§ **AIM OF THE TASK**
From the entries below, tally how many lines contain "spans" and report only that figure.

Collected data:
========================================================================

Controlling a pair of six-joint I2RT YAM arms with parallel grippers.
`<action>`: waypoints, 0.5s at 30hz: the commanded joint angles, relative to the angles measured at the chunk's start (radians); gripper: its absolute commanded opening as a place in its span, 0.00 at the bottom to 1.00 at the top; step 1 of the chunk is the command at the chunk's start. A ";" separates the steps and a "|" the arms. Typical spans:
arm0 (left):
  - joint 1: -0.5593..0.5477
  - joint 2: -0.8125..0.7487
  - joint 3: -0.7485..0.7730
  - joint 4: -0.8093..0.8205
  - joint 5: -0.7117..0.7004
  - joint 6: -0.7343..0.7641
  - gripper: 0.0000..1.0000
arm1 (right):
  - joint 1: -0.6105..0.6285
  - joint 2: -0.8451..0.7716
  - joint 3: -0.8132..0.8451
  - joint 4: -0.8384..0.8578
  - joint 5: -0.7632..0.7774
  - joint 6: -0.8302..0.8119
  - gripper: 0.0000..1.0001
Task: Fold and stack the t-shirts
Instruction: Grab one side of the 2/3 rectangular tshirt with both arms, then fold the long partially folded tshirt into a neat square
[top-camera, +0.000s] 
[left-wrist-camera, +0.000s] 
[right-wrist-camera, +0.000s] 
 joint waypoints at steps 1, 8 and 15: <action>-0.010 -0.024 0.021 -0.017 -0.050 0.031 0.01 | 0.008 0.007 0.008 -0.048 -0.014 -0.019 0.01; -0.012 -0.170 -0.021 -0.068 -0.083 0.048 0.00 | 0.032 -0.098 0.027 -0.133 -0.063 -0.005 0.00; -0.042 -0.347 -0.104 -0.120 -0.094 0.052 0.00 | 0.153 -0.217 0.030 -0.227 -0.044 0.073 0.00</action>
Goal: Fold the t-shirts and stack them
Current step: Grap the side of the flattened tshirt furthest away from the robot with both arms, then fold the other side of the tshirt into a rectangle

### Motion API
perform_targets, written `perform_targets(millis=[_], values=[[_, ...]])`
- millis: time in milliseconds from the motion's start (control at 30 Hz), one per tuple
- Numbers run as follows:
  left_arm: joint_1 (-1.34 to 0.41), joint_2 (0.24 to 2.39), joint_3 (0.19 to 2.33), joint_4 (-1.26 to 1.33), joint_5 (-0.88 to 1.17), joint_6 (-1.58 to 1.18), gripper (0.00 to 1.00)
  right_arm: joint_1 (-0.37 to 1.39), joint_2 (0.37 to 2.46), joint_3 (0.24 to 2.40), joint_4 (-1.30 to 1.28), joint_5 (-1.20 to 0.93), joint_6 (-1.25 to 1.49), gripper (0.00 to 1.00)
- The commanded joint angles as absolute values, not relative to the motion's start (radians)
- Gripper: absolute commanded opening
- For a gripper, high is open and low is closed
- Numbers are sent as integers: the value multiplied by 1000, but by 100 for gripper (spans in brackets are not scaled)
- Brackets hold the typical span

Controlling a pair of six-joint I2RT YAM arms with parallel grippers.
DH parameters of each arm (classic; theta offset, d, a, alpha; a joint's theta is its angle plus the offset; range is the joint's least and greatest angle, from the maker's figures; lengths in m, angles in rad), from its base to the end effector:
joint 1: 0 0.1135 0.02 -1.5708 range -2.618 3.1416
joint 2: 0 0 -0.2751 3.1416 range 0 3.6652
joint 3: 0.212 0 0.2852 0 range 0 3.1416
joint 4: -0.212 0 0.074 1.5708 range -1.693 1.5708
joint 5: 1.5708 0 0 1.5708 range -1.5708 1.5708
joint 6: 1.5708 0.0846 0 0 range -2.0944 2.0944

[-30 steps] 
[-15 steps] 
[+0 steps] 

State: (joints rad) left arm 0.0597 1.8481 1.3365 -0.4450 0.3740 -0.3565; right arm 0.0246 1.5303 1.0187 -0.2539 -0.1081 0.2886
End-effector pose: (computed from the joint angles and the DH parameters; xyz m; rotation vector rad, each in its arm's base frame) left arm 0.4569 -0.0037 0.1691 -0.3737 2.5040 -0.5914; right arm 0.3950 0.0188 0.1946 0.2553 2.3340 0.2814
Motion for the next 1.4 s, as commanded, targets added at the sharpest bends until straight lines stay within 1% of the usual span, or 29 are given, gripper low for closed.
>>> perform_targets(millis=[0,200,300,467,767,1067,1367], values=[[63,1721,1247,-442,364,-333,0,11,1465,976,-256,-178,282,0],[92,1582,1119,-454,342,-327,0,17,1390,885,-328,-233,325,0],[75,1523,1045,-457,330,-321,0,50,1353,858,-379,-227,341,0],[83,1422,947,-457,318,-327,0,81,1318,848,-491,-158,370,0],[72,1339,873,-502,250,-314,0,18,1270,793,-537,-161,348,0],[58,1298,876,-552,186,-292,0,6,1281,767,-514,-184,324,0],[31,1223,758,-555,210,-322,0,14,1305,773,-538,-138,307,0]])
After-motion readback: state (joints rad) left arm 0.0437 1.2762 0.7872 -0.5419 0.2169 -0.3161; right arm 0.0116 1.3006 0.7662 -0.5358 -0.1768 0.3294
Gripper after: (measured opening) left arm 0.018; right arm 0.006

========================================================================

§ **TASK SOLUTION**
2